▶ [What to produce]:
Return the lines below exactly, starting with the line that contains "Find the light" and stopping after the last line.

=== Source data ===

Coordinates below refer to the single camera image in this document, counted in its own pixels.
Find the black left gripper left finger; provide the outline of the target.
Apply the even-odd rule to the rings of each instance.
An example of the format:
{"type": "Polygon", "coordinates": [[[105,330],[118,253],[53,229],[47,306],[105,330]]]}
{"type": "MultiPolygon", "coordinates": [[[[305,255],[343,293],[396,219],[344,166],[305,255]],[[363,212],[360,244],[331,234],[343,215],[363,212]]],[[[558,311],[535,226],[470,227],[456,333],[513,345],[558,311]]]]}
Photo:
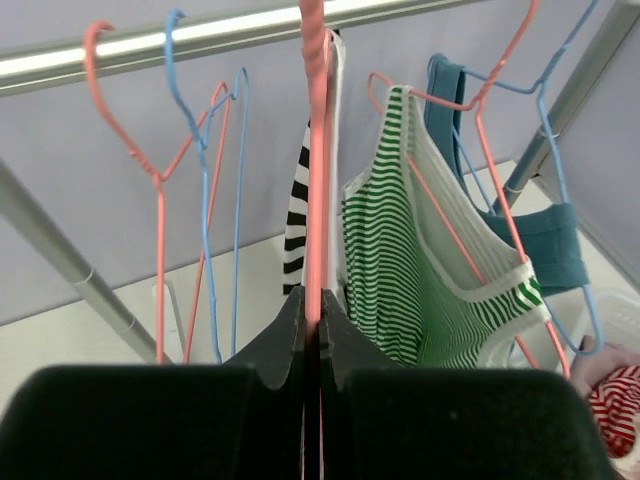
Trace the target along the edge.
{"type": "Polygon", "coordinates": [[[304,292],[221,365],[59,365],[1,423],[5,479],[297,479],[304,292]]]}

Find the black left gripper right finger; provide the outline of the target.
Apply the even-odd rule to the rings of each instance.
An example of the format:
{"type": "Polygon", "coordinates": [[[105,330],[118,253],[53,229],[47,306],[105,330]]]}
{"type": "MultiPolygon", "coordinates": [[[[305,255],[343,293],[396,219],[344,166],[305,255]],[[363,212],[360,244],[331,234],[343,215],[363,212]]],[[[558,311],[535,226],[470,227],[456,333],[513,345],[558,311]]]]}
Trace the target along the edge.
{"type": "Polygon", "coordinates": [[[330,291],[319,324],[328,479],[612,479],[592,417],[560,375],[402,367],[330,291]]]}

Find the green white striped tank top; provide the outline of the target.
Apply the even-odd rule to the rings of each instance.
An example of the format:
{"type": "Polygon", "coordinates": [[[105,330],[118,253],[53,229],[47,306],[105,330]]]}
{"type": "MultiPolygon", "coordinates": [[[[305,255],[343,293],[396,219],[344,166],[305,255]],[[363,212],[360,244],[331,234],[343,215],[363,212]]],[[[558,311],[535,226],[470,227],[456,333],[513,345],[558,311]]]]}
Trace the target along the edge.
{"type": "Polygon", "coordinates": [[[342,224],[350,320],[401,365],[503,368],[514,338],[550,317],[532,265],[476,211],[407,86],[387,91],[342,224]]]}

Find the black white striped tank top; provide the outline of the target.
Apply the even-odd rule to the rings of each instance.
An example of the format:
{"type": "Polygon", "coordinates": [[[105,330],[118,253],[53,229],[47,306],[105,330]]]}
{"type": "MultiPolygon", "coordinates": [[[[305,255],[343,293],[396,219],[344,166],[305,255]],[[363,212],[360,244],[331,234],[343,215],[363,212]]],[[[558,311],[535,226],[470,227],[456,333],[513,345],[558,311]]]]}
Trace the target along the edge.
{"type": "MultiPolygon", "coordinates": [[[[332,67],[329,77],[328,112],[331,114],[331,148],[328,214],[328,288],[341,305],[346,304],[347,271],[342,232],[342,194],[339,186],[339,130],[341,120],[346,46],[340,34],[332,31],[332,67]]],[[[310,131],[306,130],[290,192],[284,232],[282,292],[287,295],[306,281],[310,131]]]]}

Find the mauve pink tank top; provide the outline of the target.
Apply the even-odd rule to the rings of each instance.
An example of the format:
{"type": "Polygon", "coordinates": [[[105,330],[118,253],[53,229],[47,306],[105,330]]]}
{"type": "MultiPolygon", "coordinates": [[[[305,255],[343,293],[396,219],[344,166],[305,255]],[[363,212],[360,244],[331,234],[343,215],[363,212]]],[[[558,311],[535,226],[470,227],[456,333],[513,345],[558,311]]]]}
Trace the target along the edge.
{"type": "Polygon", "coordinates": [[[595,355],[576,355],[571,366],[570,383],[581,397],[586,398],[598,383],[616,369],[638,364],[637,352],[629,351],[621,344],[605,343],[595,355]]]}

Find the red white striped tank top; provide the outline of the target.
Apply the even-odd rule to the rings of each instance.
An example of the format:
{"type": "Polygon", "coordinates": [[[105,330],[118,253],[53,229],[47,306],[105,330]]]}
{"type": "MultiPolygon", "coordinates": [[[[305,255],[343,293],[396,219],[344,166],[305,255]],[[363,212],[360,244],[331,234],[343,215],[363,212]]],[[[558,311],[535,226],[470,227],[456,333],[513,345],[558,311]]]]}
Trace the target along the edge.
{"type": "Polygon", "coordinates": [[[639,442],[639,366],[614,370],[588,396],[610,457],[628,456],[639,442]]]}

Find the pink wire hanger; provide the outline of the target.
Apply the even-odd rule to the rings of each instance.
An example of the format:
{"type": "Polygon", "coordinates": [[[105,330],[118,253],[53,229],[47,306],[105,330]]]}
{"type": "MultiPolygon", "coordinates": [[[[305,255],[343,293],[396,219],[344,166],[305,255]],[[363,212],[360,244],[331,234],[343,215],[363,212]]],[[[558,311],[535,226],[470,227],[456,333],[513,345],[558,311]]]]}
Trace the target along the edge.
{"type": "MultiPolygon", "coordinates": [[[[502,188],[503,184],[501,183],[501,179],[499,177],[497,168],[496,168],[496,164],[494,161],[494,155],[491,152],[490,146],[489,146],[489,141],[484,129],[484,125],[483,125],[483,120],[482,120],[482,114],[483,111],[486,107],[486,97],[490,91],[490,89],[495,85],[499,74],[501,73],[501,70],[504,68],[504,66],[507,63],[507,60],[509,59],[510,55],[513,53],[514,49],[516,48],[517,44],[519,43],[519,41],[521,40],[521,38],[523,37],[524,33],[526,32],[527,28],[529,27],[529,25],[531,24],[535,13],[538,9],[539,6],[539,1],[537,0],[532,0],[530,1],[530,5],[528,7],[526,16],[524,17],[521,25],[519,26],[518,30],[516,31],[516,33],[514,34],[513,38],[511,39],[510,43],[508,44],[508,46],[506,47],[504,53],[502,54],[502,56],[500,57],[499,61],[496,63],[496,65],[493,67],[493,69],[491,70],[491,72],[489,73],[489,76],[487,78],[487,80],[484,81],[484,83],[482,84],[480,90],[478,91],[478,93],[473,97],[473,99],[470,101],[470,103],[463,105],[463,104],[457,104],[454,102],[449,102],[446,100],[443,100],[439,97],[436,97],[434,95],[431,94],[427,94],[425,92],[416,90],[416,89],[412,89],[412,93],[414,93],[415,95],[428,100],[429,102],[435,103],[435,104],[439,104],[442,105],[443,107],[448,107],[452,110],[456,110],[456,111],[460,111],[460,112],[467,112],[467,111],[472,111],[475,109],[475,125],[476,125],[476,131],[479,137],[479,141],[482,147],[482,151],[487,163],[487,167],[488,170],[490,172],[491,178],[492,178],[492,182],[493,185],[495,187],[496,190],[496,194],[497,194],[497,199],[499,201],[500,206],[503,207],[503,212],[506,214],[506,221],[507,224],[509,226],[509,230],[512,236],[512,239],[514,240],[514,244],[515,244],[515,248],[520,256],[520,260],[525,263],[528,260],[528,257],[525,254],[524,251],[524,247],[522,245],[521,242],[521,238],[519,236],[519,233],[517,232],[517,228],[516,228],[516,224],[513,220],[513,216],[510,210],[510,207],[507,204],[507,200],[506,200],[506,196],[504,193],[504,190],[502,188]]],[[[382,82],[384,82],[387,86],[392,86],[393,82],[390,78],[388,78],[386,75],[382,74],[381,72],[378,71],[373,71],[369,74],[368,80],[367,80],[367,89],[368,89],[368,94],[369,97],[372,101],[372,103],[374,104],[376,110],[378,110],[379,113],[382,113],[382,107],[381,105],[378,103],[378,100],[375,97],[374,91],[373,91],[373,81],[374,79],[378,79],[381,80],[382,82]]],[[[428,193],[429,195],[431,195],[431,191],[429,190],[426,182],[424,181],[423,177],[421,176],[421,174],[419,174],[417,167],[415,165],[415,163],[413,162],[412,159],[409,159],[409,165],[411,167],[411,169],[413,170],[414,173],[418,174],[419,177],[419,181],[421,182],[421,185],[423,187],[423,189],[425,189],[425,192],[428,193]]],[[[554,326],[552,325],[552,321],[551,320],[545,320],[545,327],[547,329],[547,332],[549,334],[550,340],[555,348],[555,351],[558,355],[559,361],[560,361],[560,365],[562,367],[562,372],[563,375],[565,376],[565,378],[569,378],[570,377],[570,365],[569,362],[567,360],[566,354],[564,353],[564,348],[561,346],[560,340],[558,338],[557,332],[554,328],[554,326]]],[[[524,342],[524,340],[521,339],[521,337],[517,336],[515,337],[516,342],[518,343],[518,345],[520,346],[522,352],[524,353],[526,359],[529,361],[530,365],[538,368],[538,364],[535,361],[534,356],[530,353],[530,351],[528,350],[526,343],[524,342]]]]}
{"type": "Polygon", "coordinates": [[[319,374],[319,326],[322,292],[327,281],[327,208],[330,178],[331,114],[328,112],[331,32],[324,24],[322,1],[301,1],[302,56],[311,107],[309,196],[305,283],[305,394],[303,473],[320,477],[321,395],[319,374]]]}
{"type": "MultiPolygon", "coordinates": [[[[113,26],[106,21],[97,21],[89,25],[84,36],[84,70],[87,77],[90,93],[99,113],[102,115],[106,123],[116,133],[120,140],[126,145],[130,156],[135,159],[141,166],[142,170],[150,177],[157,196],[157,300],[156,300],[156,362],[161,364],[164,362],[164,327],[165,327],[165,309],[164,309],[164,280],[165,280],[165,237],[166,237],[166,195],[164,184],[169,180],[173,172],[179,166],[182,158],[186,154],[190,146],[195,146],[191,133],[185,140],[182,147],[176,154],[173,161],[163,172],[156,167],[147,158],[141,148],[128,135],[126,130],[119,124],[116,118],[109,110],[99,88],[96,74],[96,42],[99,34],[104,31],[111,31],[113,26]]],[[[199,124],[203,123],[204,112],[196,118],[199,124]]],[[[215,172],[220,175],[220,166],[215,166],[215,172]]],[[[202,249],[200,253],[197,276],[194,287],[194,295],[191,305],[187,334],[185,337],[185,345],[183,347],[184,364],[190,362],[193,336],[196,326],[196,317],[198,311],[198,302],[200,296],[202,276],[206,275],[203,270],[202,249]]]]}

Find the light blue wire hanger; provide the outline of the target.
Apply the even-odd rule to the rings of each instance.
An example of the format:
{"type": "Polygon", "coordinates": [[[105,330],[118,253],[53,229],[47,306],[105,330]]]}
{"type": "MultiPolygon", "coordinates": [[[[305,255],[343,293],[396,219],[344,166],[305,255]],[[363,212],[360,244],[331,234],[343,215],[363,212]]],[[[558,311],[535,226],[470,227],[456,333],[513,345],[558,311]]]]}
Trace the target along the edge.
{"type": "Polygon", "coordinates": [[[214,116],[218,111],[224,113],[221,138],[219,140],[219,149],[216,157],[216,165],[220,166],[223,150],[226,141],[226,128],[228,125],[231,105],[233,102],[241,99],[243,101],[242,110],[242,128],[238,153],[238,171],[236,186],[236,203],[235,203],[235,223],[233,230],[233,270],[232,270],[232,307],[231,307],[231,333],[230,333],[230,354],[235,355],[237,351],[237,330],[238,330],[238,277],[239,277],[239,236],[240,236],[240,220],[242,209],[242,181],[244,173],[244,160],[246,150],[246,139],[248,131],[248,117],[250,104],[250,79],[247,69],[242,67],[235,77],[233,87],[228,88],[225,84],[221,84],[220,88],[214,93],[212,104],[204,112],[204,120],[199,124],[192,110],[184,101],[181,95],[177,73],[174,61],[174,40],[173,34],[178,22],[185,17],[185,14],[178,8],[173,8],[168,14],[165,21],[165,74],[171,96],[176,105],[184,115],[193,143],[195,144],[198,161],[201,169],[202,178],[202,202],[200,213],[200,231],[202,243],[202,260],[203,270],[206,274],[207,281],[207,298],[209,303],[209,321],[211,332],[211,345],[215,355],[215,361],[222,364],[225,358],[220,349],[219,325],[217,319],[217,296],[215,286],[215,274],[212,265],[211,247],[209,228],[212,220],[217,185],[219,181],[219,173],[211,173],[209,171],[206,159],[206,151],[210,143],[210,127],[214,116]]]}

===

▶ [Completed task]:
Find the light blue wire hanger; provide the outline of the target.
Apply the even-odd rule to the rings of each instance.
An example of the format:
{"type": "Polygon", "coordinates": [[[105,330],[118,253],[53,229],[47,306],[105,330]]]}
{"type": "MultiPolygon", "coordinates": [[[[305,255],[343,293],[396,219],[344,166],[305,255]],[[363,212],[360,244],[331,234],[343,215],[363,212]]],[[[558,311],[535,226],[470,227],[456,333],[513,345],[558,311]]]]}
Trace the target along the edge.
{"type": "Polygon", "coordinates": [[[214,116],[218,111],[224,113],[221,138],[219,140],[219,149],[216,157],[216,165],[220,166],[223,150],[226,141],[226,128],[228,125],[231,105],[233,102],[241,99],[243,101],[242,110],[242,128],[238,153],[238,171],[236,186],[236,203],[235,203],[235,223],[233,230],[233,270],[232,270],[232,307],[231,307],[231,333],[230,333],[230,354],[235,355],[237,351],[237,330],[238,330],[238,277],[239,277],[239,236],[240,236],[240,220],[242,209],[242,181],[244,173],[244,160],[246,150],[246,139],[248,131],[248,117],[250,104],[250,79],[247,69],[242,67],[235,77],[233,87],[228,88],[225,84],[221,84],[220,88],[214,93],[212,104],[204,112],[204,120],[199,124],[192,110],[184,101],[181,95],[177,73],[174,61],[174,40],[173,34],[178,22],[185,17],[185,14],[178,8],[173,8],[168,14],[165,21],[165,74],[171,96],[176,105],[184,115],[193,143],[195,144],[198,161],[201,169],[202,178],[202,202],[200,213],[200,231],[202,243],[202,260],[203,270],[206,274],[207,281],[207,298],[209,303],[209,321],[211,332],[211,345],[215,355],[215,361],[222,364],[225,358],[220,349],[219,325],[217,319],[217,296],[215,286],[215,274],[212,265],[211,247],[209,228],[212,220],[217,185],[219,181],[219,173],[211,173],[209,171],[206,159],[206,151],[210,143],[210,127],[214,116]]]}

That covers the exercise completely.